For a member of the audience, his show (currently at the Tricycle) is in some ways a strange event: you come to it full of sympathy, respect - curiosity even, to see this man, who has faced his own death, reliving his ordeal. But Seremba displays neither self-pity nor bitterness. Rather, he tells his tale with a mixture of dignity and ebullience, determined to recreate for us the Uganda in which he grew up.

He bounds round the stage, slipping from one character to another, peopling the arena with characters from his past. His life was punctuated by the rise and fall of brutal leaders - Obote, Amin, Obote again - yet his love for his country is evident. He pays homage to the story-telling tradition of his people by prefacing his own tale with a proverb about a young girl left to die in the forest, and this proverb runs through the performance, indicating the source of his strength.

Throughout he enacts his experience, rather than simply telling you about it, and this works well except, ironically, at the crux of the story. When he talks about his torture at the hands of Obote's henchmen, his re-enactment of the blows he received detracts from the power of his words, which hold you on their own. 'The pain was getting more and more distant; now I was a little bird on a branch, watching,' he says of the torture, a delicate image that points up the horror of the experience.

The personal and the political are enmeshed too in Clare Bayley's powerful first play, Northern Light (New Grove Theatre). Bayley, an occasional writer and reviewer for the Independent, explores the relationship between Pamir, a Kurdish refugee trying to get asylum in Britain, and Laura, the solicitor's clerk trying to help him. It is skilfully structured using a double timescale and two parallel themes that finally dovetail. The story of the blossoming love between Laura and Pamir runs alongside that of Susie, Laura's sister, as she drives overnight up the M1 to find the place where Laura committed suicide. This is beautifully done and gives the love story a tender, elegiac quality, since we realise early on that the couple's happiness must be short-lived. The play has flaws - it is rather slow to start and, in Susie's story, there are too many similar scenes that don't advance the plot - but it raises many questions about what makes a victim and what makes a survivor, and Shabnam Shabazi's production features a lovely performance from Mozaffar Shafeie as Pamir.

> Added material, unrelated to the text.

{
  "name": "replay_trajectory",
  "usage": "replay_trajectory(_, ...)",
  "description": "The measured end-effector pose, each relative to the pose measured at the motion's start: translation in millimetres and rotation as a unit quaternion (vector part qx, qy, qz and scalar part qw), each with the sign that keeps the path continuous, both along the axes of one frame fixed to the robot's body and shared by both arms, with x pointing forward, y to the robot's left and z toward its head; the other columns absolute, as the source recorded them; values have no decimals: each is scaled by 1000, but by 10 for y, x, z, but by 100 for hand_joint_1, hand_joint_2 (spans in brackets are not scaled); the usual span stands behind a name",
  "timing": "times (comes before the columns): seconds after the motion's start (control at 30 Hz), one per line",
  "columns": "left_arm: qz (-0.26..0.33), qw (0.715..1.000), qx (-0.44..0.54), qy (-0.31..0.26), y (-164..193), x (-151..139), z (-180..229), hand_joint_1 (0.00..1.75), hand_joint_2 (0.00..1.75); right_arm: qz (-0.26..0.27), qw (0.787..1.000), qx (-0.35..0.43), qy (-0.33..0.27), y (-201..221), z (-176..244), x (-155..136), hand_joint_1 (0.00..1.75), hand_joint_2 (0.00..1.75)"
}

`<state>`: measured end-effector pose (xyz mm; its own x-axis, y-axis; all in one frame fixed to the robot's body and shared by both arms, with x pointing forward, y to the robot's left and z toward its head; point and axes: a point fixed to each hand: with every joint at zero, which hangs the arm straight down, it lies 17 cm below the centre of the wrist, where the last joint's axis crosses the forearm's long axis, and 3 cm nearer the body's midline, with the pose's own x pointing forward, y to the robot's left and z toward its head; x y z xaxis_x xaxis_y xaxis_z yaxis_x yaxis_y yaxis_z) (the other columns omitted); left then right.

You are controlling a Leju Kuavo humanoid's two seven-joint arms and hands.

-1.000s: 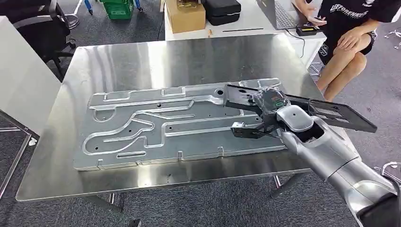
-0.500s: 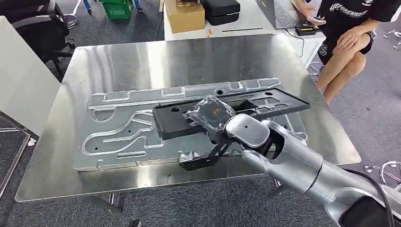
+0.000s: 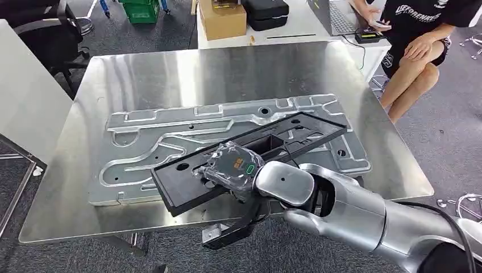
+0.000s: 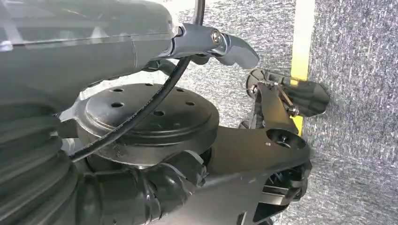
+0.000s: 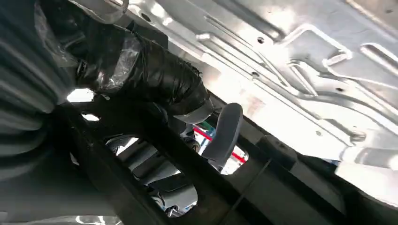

In Arthur Schnitzler's historical play The Green Parakeet (Greenwich Studio Theatre), politics interrupts the characters' lives in the shape of the French Revolution. The piece is rather formulaic, and the characters are one-dimensional, but the production values are all that we've come to expect from this address, which is fast establishing itself as a fine producer of classics. There's strong ensemble acting; witty, intelligent direction; and a lovingly detailed set.